Segment Start: Records shown

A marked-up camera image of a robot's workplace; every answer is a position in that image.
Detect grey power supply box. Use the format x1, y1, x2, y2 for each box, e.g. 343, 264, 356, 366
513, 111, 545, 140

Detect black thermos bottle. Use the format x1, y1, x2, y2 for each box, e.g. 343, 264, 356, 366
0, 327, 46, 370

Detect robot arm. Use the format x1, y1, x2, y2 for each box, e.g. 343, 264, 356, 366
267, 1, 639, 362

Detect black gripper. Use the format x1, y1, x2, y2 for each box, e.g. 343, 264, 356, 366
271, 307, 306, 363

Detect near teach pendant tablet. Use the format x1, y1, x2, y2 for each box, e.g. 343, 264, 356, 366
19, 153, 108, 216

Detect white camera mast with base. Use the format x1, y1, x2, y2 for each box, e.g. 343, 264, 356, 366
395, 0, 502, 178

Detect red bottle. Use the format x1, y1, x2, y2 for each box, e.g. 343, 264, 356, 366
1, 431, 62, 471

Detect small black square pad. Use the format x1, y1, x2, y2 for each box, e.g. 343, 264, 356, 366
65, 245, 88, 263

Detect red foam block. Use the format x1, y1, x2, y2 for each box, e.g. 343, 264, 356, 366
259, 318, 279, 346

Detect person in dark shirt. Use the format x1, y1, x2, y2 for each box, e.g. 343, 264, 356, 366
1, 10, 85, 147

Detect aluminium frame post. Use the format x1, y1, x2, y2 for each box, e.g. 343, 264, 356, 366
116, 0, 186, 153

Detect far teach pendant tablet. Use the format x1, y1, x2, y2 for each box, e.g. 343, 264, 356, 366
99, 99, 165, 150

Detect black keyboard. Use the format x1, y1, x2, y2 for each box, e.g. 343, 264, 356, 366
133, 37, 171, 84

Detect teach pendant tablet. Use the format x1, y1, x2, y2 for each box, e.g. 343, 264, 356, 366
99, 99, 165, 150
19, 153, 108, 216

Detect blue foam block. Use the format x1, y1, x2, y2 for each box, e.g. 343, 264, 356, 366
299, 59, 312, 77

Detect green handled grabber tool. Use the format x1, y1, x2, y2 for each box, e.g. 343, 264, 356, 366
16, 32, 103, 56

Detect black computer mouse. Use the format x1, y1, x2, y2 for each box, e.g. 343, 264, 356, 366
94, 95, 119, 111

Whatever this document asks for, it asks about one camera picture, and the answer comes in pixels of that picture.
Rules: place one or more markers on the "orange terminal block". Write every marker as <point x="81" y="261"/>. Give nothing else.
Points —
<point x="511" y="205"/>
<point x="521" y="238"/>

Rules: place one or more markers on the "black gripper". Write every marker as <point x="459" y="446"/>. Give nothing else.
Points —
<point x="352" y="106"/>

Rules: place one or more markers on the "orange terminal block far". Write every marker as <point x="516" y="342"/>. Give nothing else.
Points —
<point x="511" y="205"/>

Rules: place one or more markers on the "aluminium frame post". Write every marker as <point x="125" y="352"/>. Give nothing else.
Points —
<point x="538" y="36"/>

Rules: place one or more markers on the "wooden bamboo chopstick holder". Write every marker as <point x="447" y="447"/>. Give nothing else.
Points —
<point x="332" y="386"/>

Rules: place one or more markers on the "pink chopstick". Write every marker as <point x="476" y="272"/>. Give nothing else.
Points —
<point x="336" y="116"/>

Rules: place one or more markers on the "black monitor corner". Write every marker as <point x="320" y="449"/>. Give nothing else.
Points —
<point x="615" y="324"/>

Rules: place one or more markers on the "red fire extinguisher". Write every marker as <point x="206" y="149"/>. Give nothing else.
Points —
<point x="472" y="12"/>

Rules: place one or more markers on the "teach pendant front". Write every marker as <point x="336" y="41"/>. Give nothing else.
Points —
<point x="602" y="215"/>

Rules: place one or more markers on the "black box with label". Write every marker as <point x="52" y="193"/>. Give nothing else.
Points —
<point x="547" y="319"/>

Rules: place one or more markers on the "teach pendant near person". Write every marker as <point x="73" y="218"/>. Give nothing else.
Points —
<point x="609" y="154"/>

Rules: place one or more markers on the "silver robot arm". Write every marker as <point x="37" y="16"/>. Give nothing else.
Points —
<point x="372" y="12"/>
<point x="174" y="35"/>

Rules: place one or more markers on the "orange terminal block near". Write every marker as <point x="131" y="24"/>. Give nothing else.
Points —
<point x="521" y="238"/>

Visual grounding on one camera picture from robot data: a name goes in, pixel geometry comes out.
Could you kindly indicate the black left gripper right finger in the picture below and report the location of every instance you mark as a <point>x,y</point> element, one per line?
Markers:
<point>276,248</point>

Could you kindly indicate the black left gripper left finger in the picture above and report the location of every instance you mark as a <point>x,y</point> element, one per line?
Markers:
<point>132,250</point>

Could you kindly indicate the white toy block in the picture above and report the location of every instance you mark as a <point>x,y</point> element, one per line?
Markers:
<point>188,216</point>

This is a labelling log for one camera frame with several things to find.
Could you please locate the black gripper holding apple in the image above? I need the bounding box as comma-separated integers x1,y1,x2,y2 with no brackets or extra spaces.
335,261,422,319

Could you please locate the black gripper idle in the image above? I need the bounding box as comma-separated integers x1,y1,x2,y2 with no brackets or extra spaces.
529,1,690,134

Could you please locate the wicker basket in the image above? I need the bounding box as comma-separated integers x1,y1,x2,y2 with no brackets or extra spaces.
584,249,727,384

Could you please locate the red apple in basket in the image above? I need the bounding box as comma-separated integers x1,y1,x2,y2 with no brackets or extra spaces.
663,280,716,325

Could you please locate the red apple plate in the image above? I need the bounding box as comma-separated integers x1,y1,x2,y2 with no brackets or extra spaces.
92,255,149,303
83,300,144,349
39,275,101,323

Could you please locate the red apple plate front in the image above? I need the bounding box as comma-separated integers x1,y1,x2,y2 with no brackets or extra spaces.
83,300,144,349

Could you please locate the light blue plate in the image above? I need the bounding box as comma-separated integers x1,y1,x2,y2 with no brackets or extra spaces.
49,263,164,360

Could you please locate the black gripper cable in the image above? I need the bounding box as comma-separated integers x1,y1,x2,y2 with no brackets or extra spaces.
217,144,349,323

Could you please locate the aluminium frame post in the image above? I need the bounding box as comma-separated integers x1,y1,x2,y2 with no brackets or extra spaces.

Segment End: Records shown

#### About this task:
Type out the full listing again, exactly as given.

#### Answer for the task:
A marked-up camera image of a robot's workplace; every answer is a position in that image.
Detect grey power supply box. Use the format x1, y1, x2, y2 for each box, e.g. 343, 264, 356, 366
513, 111, 545, 140

Detect black thermos bottle. Use the format x1, y1, x2, y2 for each box, e.g. 343, 264, 356, 366
0, 327, 46, 370

Detect robot arm. Use the format x1, y1, x2, y2 for each box, e.g. 343, 264, 356, 366
267, 1, 639, 362

Detect black gripper. Use the format x1, y1, x2, y2 for each box, e.g. 343, 264, 356, 366
271, 307, 306, 363

Detect near teach pendant tablet. Use the format x1, y1, x2, y2 for each box, e.g. 343, 264, 356, 366
19, 153, 108, 216

Detect white camera mast with base. Use the format x1, y1, x2, y2 for each box, e.g. 343, 264, 356, 366
395, 0, 502, 178

Detect red bottle. Use the format x1, y1, x2, y2 for each box, e.g. 343, 264, 356, 366
1, 431, 62, 471

Detect small black square pad. Use the format x1, y1, x2, y2 for each box, e.g. 343, 264, 356, 366
65, 245, 88, 263

Detect red foam block. Use the format x1, y1, x2, y2 for each box, e.g. 343, 264, 356, 366
259, 318, 279, 346

Detect person in dark shirt. Use the format x1, y1, x2, y2 for each box, e.g. 343, 264, 356, 366
1, 10, 85, 147

Detect aluminium frame post. Use the format x1, y1, x2, y2 for each box, e.g. 343, 264, 356, 366
116, 0, 186, 153

Detect far teach pendant tablet. Use the format x1, y1, x2, y2 for each box, e.g. 343, 264, 356, 366
99, 99, 165, 150

Detect black keyboard. Use the format x1, y1, x2, y2 for each box, e.g. 343, 264, 356, 366
133, 37, 171, 84

Detect teach pendant tablet. Use the format x1, y1, x2, y2 for each box, e.g. 343, 264, 356, 366
99, 99, 165, 150
19, 153, 108, 216

Detect blue foam block. Use the format x1, y1, x2, y2 for each box, e.g. 343, 264, 356, 366
299, 59, 312, 77

Detect green handled grabber tool. Use the format x1, y1, x2, y2 for each box, e.g. 343, 264, 356, 366
16, 32, 103, 56

Detect black computer mouse. Use the format x1, y1, x2, y2 for each box, e.g. 343, 264, 356, 366
94, 95, 119, 111

Whatever this document asks for, it asks about one camera picture, and the answer comes in pixels of that picture.
Rules: place one or more markers on the "orange terminal block". Write every marker as <point x="81" y="261"/>. Give nothing else.
Points —
<point x="511" y="205"/>
<point x="521" y="238"/>

Rules: place one or more markers on the "black gripper". Write every marker as <point x="459" y="446"/>. Give nothing else.
Points —
<point x="352" y="106"/>

Rules: place one or more markers on the "orange terminal block far". Write every marker as <point x="516" y="342"/>. Give nothing else.
Points —
<point x="511" y="205"/>

Rules: place one or more markers on the "aluminium frame post". Write every marker as <point x="125" y="352"/>. Give nothing else.
Points —
<point x="538" y="36"/>

Rules: place one or more markers on the "wooden bamboo chopstick holder". Write every marker as <point x="447" y="447"/>. Give nothing else.
Points —
<point x="332" y="386"/>

Rules: place one or more markers on the "pink chopstick". Write every marker as <point x="476" y="272"/>. Give nothing else.
Points —
<point x="336" y="116"/>

Rules: place one or more markers on the "black monitor corner". Write every marker as <point x="320" y="449"/>. Give nothing else.
Points —
<point x="615" y="324"/>

Rules: place one or more markers on the "red fire extinguisher". Write every marker as <point x="206" y="149"/>. Give nothing else.
Points —
<point x="472" y="12"/>

Rules: place one or more markers on the "teach pendant front". Write every marker as <point x="336" y="41"/>. Give nothing else.
Points —
<point x="602" y="215"/>

Rules: place one or more markers on the "black box with label". Write every marker as <point x="52" y="193"/>. Give nothing else.
Points —
<point x="547" y="319"/>

Rules: place one or more markers on the "teach pendant near person". Write every marker as <point x="73" y="218"/>. Give nothing else.
Points —
<point x="609" y="154"/>

Rules: place one or more markers on the "silver robot arm". Write every marker as <point x="37" y="16"/>. Give nothing else.
Points —
<point x="372" y="12"/>
<point x="174" y="35"/>

Rules: place one or more markers on the "orange terminal block near". Write every marker as <point x="131" y="24"/>. Give nothing else.
Points —
<point x="521" y="238"/>

Visual grounding on one camera picture from robot data: a name goes in, pixel geometry comes out.
Could you kindly indicate the black left gripper right finger in the picture below and report the location of every instance you mark as a <point>x,y</point> element, one per line?
Markers:
<point>276,248</point>

Could you kindly indicate the black left gripper left finger in the picture above and report the location of every instance you mark as a <point>x,y</point> element, one per line?
Markers:
<point>132,250</point>

Could you kindly indicate the white toy block in the picture above and report the location of every instance you mark as a <point>x,y</point> element, one per line?
Markers:
<point>188,216</point>

This is a labelling log for one camera frame with several things to find.
Could you please locate the black gripper holding apple in the image above? I need the bounding box as comma-separated integers x1,y1,x2,y2 with no brackets or extra spaces.
335,261,422,319

Could you please locate the black gripper idle in the image above? I need the bounding box as comma-separated integers x1,y1,x2,y2 with no brackets or extra spaces.
529,1,690,134

Could you please locate the wicker basket in the image above? I need the bounding box as comma-separated integers x1,y1,x2,y2 with no brackets or extra spaces.
584,249,727,384

Could you please locate the red apple in basket in the image above? I need the bounding box as comma-separated integers x1,y1,x2,y2 with no brackets or extra spaces.
663,280,716,325

Could you please locate the red apple plate in the image above? I need the bounding box as comma-separated integers x1,y1,x2,y2 with no brackets or extra spaces.
92,255,149,303
83,300,144,349
39,275,101,323

Could you please locate the red apple plate front in the image above? I need the bounding box as comma-separated integers x1,y1,x2,y2 with no brackets or extra spaces.
83,300,144,349

Could you please locate the light blue plate in the image above? I need the bounding box as comma-separated integers x1,y1,x2,y2 with no brackets or extra spaces.
49,263,164,360

Could you please locate the black gripper cable in the image above? I need the bounding box as comma-separated integers x1,y1,x2,y2 with no brackets or extra spaces.
217,144,349,323

Could you please locate the aluminium frame post in the image above? I need the bounding box as comma-separated integers x1,y1,x2,y2 with no brackets or extra spaces.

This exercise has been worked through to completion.